We konden al die houten rommel niet wegkrijgen. Vaak zijn dat soort dingen onecht, zijn het geen objecten maar scripts die niet te vangen zijn. Virtual reality binnen virtual reality. In de bijna twintig jaar dat ik in Second Life woon, heb ik zoiets één keer eerder meegemaakt. Toen werd onze disco in Sweetgrass overstelpt met een kolkende lawine van honderden brieven. Iemand heeft me toen geleerd hoe je die stuk voor stuk verwijdert, maar inmiddels ben ik vergeten hoe je dat doet. Ik dook wat artikels op over hoe je dat soort rommel op kunt ruimen, nam afscheid van Liam, liet alles wat het was en ging in real life naar bed. Maar na een uur of acht in de morgen – wat voor mij heel vroeg is – kon ik met een dag puzzelen in het vooruitzicht de slaap niet meer vatten. Na koffie en krantje verscheen er op mijn telefoon een berichtje van bezoeker Noodl, die de bende in Snuff & Snack had aangetroffen, de landeigenaar had benaderd die de berg van hout heeft weggehaald. Ik ging meteen naar Second Life, en inderdaad zag alles er weer opgeruimd uit. Ik slaakte een zucht van verlichting.
Wie was die knaap die in Second Life mijn rommel had laten opruimen terwijl ik in real life nog in bed lag te suffen en koffiedronk? Ik stuurde hem een berichtje om hem te bedanken en meteen stond hij voor mijn neus. Hij stoorde zich er kennelijk niet aan dat ik nog piemelnaakt was. Hij was een draakje! Ik had hem wel eens gezien, en hij vertelde dat hij wel vaker op mijn stek kwam. Bijvoorbeeld als hij weer eens behoefte had zichzelf van kant te maken. Noodl was een paar centimeter korter dan ik, en ik vond hem heel mooi. De fantasie en liefde waarmee mensen zichzelf en werelden scheppen is zó ontroerend mooi in Second Life, dat zo’n twintig jaar geleden begonnen is op een kale matrix waarop iedereen zijn gang kon gaan. Ja, het was moeilijk voor hem om andere draakjes te vinden om mee te spelen, en ik bekende hem dat ook ik weinig trek in hem had. Maar hij was zo aardig en lief dat ik het niet kon nalaten om hem te omhelzen. Een raar gevoel, zo’n drakekop over mijn schouder. Maar hoe lief en ontroerend dat hij me ongevraagd in stilte heeft geholpen!

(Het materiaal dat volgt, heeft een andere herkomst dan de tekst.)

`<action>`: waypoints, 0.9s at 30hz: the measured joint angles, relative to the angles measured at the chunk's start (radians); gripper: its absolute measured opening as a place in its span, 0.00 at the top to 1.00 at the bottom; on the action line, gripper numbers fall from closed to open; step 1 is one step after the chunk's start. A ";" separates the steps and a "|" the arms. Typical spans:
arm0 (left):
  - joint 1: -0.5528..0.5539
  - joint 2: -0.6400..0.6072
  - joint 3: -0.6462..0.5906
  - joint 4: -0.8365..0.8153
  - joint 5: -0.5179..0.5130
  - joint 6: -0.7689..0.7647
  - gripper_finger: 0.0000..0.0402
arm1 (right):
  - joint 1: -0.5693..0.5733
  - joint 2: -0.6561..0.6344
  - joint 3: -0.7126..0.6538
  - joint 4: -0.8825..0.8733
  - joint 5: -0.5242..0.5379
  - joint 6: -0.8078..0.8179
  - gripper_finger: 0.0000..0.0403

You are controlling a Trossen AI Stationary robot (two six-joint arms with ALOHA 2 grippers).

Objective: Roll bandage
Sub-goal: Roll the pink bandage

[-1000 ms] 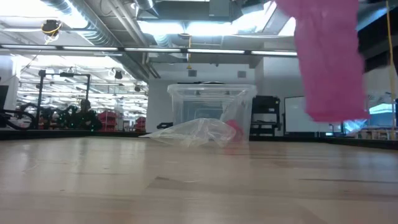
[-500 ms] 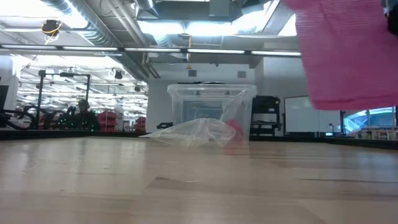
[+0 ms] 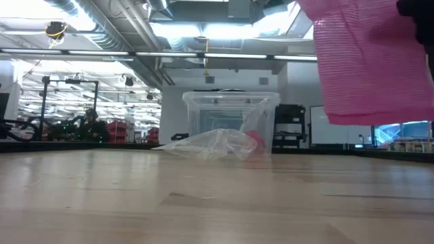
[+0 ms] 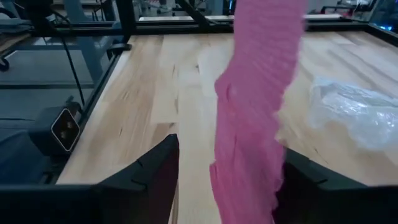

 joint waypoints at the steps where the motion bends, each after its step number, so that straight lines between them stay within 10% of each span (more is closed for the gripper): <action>1: 0.000 -0.005 0.000 0.003 -0.001 0.002 0.95 | 0.000 0.009 0.000 0.014 0.000 -0.007 0.49; 11: 0.001 -0.013 0.000 0.071 -0.007 0.026 0.95 | 0.000 0.108 0.000 0.189 0.057 -0.079 0.51; 20: 0.006 -0.013 0.000 0.135 -0.008 0.089 0.95 | 0.000 0.112 0.012 0.242 0.049 -0.110 0.96; 27: 0.035 -0.013 0.000 0.253 -0.009 0.154 0.95 | 0.017 0.112 0.056 0.231 0.037 -0.159 0.99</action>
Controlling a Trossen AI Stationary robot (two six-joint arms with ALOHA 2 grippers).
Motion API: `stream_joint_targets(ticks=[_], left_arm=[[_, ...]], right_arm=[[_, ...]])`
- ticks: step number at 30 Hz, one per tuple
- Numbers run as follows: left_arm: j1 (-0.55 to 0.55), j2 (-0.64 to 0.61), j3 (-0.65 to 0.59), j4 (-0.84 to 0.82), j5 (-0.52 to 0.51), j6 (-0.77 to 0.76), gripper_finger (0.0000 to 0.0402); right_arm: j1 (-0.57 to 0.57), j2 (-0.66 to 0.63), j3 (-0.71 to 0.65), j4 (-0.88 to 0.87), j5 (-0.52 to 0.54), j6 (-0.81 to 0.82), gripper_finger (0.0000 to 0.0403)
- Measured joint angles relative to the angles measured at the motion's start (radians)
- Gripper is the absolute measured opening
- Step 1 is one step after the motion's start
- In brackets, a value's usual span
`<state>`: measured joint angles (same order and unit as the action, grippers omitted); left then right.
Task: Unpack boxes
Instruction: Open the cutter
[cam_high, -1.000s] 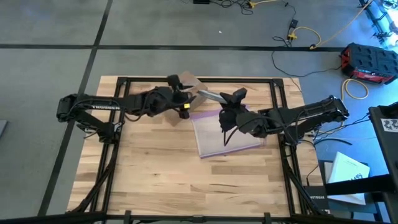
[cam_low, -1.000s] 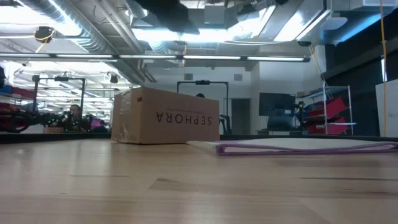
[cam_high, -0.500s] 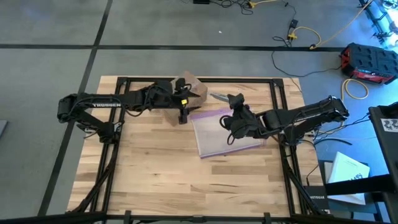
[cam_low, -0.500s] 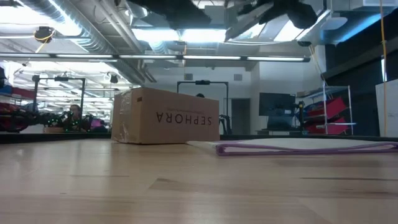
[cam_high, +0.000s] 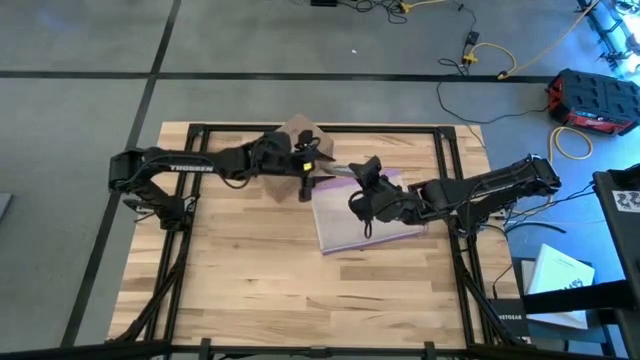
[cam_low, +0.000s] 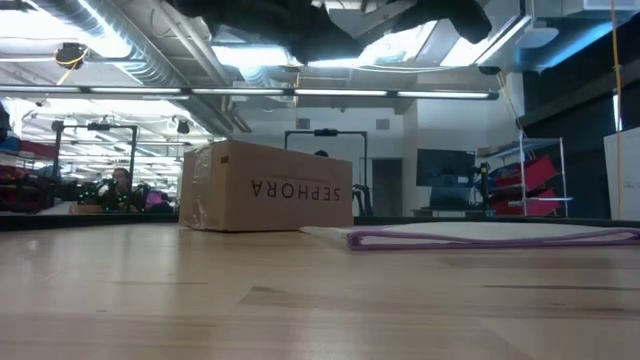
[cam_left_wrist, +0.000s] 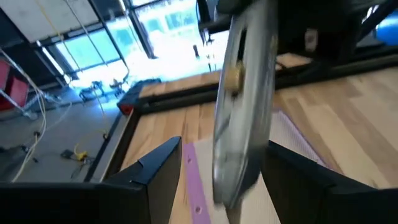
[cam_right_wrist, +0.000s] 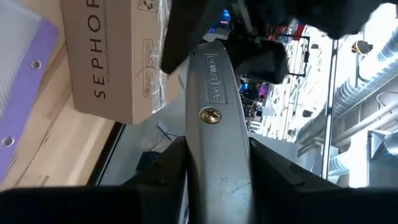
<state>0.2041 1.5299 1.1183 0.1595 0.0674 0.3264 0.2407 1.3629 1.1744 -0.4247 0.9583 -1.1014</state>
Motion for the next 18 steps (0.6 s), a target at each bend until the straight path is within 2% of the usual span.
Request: stream_joint_targets(ticks=[6, 10, 13, 16, 18], left_arm=[[-0.006, 0.001, 0.000, 0.021, 0.005, -0.005, 0.0198], [-0.004, 0.001, 0.019, 0.026, 0.080, -0.054, 0.0198], [-0.004, 0.001, 0.025, 0.025, 0.089, -0.052, 0.0197], [-0.004, 0.001, 0.025, 0.023, 0.088, -0.053, 0.0171], [-0.003, 0.001, 0.025, 0.021, 0.087, -0.059, 0.0127]], right_arm=[[-0.013, 0.008, 0.000, 0.007, -0.022, -0.003, 0.0113], [-0.029, 0.016, 0.000, 0.014, -0.052, -0.006, 0.0113], [-0.040, 0.016, 0.000, 0.017, -0.054, -0.007, 0.0113], [-0.039, 0.016, 0.000, 0.018, -0.055, -0.007, 0.0113], [-0.038, 0.016, 0.000, 0.020, -0.055, -0.007, 0.0113]])
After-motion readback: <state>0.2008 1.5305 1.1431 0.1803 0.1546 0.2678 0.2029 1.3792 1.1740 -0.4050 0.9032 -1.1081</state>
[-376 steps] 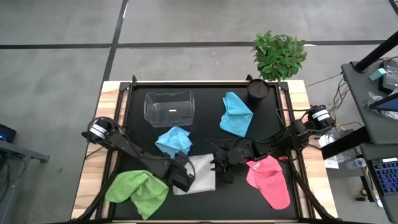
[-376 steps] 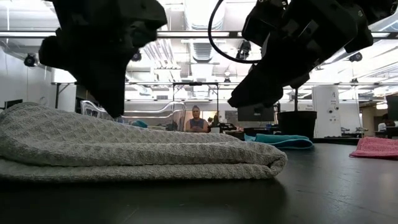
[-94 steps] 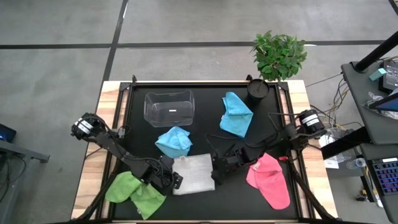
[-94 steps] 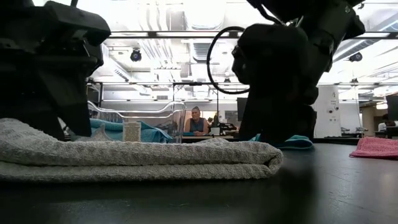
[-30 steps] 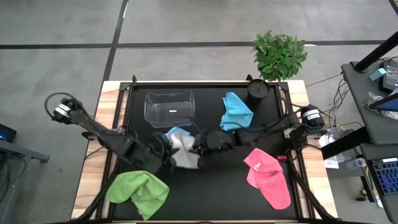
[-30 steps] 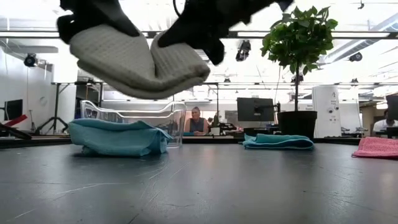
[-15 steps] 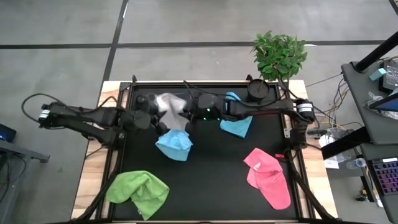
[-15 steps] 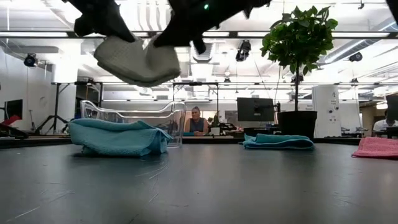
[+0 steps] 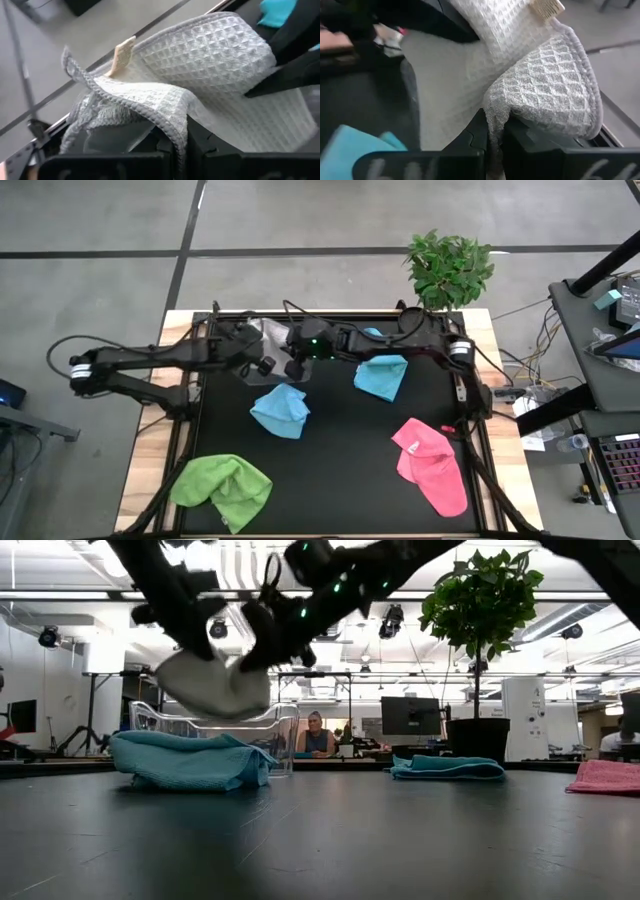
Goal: Fold microfiber towels
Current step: Put the gray microfiber cloth into the transparent bin
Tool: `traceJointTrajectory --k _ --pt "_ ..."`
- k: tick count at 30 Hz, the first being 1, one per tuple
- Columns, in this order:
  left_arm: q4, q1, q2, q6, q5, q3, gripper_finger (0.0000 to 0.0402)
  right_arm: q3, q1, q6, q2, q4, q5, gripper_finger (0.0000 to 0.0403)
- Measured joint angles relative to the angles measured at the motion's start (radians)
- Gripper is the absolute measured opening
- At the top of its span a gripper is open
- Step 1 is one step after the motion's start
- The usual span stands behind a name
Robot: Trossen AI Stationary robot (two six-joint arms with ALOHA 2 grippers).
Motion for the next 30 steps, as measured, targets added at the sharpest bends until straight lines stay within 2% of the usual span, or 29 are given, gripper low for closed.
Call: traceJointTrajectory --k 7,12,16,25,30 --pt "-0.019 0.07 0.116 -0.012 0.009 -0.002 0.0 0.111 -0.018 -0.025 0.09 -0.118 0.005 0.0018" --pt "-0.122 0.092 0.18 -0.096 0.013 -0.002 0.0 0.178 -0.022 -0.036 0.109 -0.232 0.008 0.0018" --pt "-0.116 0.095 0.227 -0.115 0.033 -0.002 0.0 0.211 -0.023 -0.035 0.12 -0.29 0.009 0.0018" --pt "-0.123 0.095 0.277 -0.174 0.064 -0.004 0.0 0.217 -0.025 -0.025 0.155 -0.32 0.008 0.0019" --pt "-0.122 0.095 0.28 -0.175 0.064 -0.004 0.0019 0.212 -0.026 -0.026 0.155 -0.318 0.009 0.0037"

Ook hier heeft weer iemand voor me gezorgd. Uit dankbaarheid leg ik hem graag eens onder de guillotine, of zal ik hem opeten. Dat kan makkelijk, want we hebben hier zo veel levens dat katten er jaloers op zijn. De moraal van dit verhaal? Draken kunnen je in stilte helpen, en als je ze omhelst eten ze je niet meteen op.